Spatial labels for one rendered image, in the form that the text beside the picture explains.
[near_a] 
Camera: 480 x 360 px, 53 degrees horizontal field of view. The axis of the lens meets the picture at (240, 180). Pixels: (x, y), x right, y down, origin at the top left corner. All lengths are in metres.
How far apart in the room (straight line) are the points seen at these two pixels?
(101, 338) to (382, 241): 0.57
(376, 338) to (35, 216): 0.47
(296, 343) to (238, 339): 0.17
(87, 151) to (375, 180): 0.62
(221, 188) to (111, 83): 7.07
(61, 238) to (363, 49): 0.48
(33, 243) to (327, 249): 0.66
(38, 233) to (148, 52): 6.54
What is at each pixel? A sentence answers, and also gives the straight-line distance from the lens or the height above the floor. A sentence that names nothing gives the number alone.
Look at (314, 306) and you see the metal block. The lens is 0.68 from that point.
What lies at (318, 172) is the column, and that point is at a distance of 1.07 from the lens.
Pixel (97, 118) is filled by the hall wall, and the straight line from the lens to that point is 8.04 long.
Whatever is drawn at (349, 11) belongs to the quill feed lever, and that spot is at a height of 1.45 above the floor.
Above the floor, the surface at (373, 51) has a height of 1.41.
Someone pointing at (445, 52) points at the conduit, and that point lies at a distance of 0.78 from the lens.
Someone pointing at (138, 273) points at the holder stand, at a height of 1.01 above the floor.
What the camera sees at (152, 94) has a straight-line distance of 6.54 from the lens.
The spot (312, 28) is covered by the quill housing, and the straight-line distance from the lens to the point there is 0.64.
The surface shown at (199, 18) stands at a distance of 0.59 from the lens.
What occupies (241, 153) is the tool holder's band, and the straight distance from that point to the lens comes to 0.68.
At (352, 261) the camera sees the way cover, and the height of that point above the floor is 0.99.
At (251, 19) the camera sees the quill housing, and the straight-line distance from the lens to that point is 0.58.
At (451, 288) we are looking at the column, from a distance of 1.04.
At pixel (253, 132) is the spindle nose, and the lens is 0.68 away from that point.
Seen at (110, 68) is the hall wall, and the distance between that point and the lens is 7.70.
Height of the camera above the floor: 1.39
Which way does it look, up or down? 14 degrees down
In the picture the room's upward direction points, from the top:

+-------+

- ABOUT THIS TASK:
Nothing should appear in the answer except the lines above from the line with "Whatever is drawn" through the line with "Above the floor, the", both included, written out exactly.

- SOLVED PROBLEM:
Whatever is drawn at (349, 11) belongs to the quill feed lever, and that spot is at a height of 1.45 above the floor.
Above the floor, the surface at (373, 51) has a height of 1.41.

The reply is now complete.